After four years, when my son was ten, I felt I’d exhausted the knowledge I had to offer. I shifted him into programs that provided professional coaches—one of which was the La Jolla Impact league, which I helped to found. No longer coaching, I became team manager. That lasted five more years, until late middle school. Eventually I was kicked upstairs, to team mom. By his senior year, I was the head team mom of varsity basketball, the first man in the history of the school to occupy the position.
Of course, that was also the year my son and all his friends quit the team. Nobody liked the coach.
One of the beauties of sport is the fact of winners and losers—the unambiguous evaluation of effort. I am proud to say that my teams won on every level, from the 10U Pizza Bowl to the District l high school championships. I’m positive that I was never the most technically proficient; Xs and Os were not my strength. Rather, I think my success had a lot more to do with my other skills. A good coach is a combination of many things: therapist, minister, daddy, teacher, mentor, friend, commanding officer.
Rules of the (Coaching) Game:
Don’t sign up for a competitive sport until at least age 6. Instead, try a mixed sports program that introduces the child to several different sports at once.
When you first get out there with your kid or team, make at least five supportive comments—Nice shot! Good form! Sweet stroke! Wow, you’ve been practicing!—before you give any instructions or corrections. Praise makes players more receptive to constructive criticism.
When kids are young, don’t spend so much time breaking down skills and instructing. Try modeling instead. Briefly explain the techniques and then play with the kids. Do the drills. Demonstrate the techniques you wish to teach.
Likewise, how you carry yourself on the field will be reflected by your team, every minute, every day. They’re watching everything you say and do. When you coach a team, you’re curating a small social unit. Create a culture. Set the tone.
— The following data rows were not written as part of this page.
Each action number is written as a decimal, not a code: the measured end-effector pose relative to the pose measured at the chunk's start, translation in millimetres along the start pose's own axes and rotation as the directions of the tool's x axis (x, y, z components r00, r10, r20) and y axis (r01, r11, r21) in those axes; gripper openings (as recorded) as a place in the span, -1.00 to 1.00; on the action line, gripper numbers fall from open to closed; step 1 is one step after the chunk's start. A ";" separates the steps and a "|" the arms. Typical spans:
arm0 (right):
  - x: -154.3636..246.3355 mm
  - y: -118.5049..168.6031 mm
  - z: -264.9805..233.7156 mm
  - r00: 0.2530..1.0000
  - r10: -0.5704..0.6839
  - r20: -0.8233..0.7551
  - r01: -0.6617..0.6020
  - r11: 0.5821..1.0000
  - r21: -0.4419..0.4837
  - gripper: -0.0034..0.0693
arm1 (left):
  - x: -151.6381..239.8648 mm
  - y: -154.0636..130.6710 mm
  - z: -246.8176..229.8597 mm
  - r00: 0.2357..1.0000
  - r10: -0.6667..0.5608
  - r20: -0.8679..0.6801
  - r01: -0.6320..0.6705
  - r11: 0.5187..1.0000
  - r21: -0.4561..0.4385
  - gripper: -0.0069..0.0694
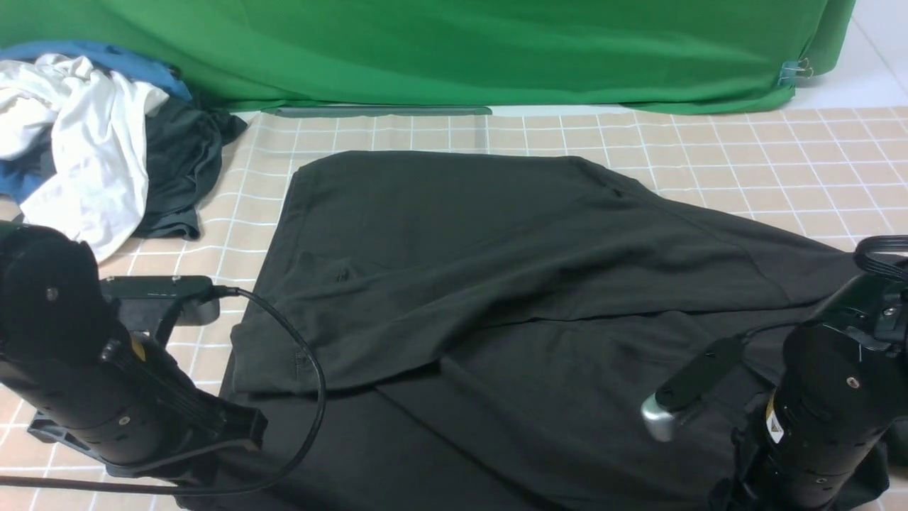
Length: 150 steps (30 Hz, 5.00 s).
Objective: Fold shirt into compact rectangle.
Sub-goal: 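Grasp the near edge of the shirt at its hem and shoulder corners, then fold the black garment in half by bringing its near edge over to the far edge, then pull the folded dark garment lengthwise by its ends to straighten it flat on the table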
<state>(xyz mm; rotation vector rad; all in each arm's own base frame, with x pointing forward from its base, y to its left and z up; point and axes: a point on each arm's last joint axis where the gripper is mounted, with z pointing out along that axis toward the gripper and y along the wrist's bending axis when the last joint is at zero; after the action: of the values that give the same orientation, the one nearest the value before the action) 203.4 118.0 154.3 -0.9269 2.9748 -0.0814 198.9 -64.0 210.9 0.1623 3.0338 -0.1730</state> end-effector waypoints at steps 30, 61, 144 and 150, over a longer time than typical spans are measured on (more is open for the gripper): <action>-116.1 -138.0 -95.4 0.956 0.082 0.281 -0.116 0.988 0.105 -0.71 | -235.1 -2.4 -61.3 0.920 -0.175 0.351 0.151 0.984 0.096 -0.77; -212.5 -170.1 -74.8 0.855 0.205 0.477 -0.186 0.979 -0.089 -0.59 | -313.5 6.6 -8.7 0.906 -0.057 0.419 0.078 0.996 -0.034 -0.29; -243.7 -140.3 -129.8 0.847 0.132 0.514 -0.032 0.979 -0.200 -0.71 | -350.1 40.5 28.5 0.798 0.136 0.587 -0.099 0.991 -0.095 -0.41; -225.5 -141.6 -164.4 0.821 0.190 0.538 -0.117 0.979 -0.166 -0.71 | -330.0 35.8 -12.1 0.858 0.144 0.494 -0.114 0.989 -0.091 -0.18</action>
<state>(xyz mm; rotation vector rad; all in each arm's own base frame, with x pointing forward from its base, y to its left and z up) 462.9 136.8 328.4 -0.5782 2.5083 0.3277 528.3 -60.3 253.4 0.2697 2.4950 -0.0953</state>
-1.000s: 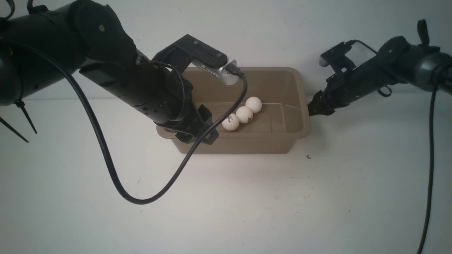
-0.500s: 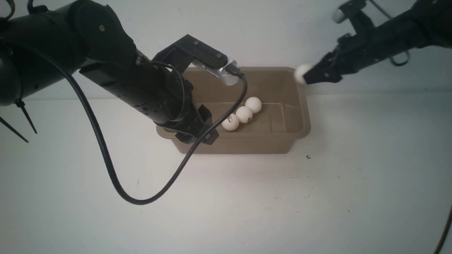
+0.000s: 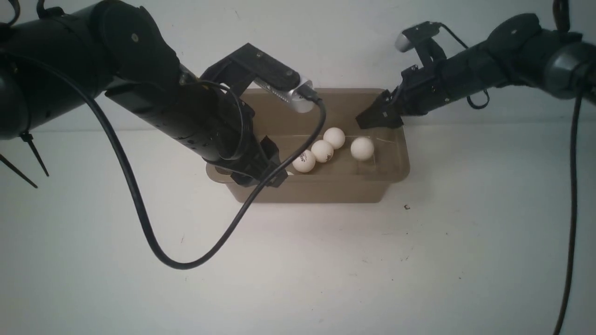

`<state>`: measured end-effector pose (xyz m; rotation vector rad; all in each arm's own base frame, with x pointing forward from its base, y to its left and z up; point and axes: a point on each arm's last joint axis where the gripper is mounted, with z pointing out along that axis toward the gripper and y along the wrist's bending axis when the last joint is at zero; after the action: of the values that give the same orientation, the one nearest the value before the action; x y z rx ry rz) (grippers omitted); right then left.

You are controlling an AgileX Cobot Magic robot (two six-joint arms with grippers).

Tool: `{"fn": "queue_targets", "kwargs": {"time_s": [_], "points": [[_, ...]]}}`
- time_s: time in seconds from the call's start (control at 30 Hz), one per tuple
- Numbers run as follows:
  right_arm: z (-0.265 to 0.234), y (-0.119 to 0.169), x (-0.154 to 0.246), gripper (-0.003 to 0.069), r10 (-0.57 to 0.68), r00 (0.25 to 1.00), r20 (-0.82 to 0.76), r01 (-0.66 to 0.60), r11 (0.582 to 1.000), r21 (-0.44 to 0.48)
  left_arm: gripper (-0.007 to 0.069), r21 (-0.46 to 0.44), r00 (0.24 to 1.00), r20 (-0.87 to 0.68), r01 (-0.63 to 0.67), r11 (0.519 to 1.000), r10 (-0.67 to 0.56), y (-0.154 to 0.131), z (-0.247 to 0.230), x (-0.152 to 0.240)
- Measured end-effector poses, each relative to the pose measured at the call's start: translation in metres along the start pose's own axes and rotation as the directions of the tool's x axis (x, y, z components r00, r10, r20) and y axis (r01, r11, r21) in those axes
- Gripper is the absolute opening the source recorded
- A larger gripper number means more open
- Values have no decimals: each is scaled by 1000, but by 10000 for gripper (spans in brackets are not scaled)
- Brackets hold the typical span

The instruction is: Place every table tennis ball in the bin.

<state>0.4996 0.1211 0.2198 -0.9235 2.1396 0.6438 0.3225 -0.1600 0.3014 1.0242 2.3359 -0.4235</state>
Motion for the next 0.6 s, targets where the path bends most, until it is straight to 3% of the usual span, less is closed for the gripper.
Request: {"fn": "queue_targets", "kwargs": {"time_s": [0.17,0.27,0.47,0.6], "points": [[-46,-4,-33,580,-40,994,103,31,995,92,395,4,1000,7,6,1000,-6,0,0,-1],[-104,-8,-54,566,-74,980,184,39,982,186,395,15,1000,16,15,1000,-16,-1,0,-1],[-191,-27,-55,562,-87,964,252,-1,944,330,395,13,999,45,24,1000,-24,-1,0,-4],[-235,-37,-44,562,-74,958,278,-31,935,354,395,12,995,90,45,999,-46,-1,0,-8]]}}
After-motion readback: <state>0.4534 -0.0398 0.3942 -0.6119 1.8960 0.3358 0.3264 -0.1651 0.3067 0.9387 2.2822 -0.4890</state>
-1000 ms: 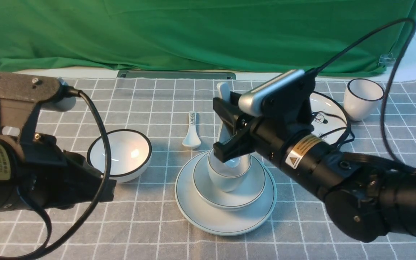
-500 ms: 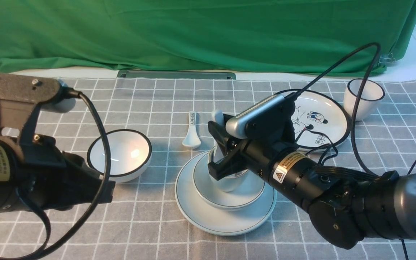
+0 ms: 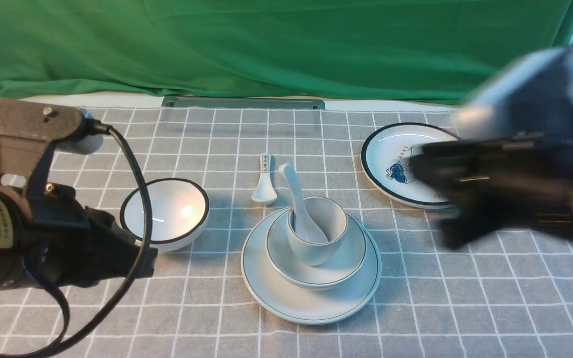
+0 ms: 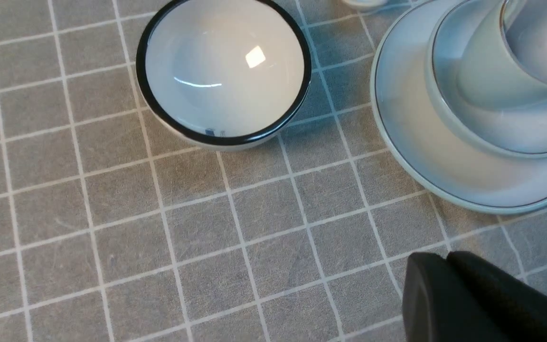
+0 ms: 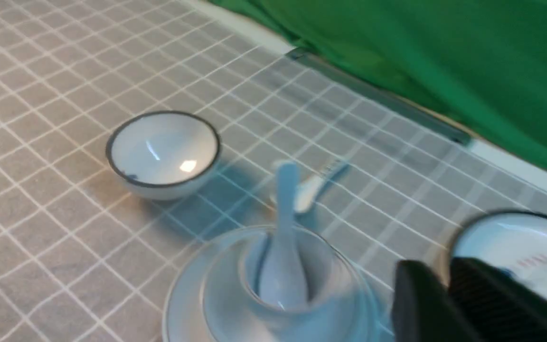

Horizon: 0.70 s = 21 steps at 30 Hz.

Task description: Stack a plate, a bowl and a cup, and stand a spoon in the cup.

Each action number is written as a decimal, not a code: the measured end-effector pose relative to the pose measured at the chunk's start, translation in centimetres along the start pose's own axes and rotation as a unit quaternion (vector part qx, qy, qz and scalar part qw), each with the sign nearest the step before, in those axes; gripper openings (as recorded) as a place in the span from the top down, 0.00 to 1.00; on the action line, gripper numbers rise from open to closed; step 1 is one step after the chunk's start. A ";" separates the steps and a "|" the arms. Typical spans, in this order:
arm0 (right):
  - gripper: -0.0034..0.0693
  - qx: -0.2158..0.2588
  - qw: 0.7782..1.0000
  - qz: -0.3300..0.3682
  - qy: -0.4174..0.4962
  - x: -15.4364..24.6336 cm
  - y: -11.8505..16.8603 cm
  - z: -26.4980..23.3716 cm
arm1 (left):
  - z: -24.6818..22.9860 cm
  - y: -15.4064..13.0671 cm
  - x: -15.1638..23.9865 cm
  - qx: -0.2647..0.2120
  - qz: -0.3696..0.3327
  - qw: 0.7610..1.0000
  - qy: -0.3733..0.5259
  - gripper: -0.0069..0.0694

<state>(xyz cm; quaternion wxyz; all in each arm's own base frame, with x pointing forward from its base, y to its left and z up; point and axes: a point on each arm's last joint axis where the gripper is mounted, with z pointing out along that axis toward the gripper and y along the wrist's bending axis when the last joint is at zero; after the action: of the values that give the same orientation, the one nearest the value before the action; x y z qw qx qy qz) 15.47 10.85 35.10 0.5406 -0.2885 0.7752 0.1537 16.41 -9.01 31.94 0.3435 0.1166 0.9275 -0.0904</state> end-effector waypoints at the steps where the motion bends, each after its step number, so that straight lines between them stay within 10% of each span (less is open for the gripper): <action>1: 0.89 0.016 1.000 0.015 -0.017 0.2 -0.4 -2.7 | 0.0 0.0 -0.1 0.002 0.000 1.000 -0.005 0.90; 21: 0.92 0.085 0.983 0.041 -0.155 11.5 0.4 -9.2 | -3.4 1.4 5.8 0.078 -0.028 0.984 -0.160 0.90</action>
<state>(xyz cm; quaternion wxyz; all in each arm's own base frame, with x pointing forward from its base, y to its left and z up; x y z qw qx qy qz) 5.44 2.89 27.80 0.6697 -0.1820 0.7036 0.1524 10.42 -5.94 30.56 0.4748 0.1014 0.8535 -0.1894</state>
Coach each child differently. Bringing together a team means learning to get the most from each player.
Stop yelling. Lighten up. No matter what you think, you’re making the kid hate you and the sport.
Employ a commanding tone: firm, stronger and louder than normal, delivered from the gut in a military manner, but not overly stern—a fair leader who is a little bit demanding while calmly in control.
When they are young, help put on shin guards and tie shoes. Yes, they’re supposed to be able to do it themselves, but the moments of intimacy you create by extending human kindness makes your players more receptive.
Teach passing first.
Don’t try to employ complicated set plays; instead, work on a few basic skills over and over.
Every parent thinks their child is at least 50 percent better than they really are.
Nobody ever gets enough playing time.
Do not feel surprised when your neighbors start treating you like hired help.
Achieve separation: Your kid or team is not you. You cannot do it for them.
Remember that as a parent or coach, you are playing a role. Your true emotions should not be evident to the players.
Do not be that coach who lives and dies on the sideline with each touch of the ball.
The only person on the field who should be calling out specific names is the coach. Parents: Cheer for the team, don’t coach your kid from the sidelines.
Do not give your athlete corrective notes all the way home and throughout the next several days.
After your kid goes to bed, do not fight with your spouse about team politics and playing time.
Don’t coach your kids past age ten. By then, if you’ve done well, they’ll have the skills you hoped to teach them. Now they’re ready for a professional.
It’s only a game. The day after high school ends, you’ll never have to sit in the bleachers again.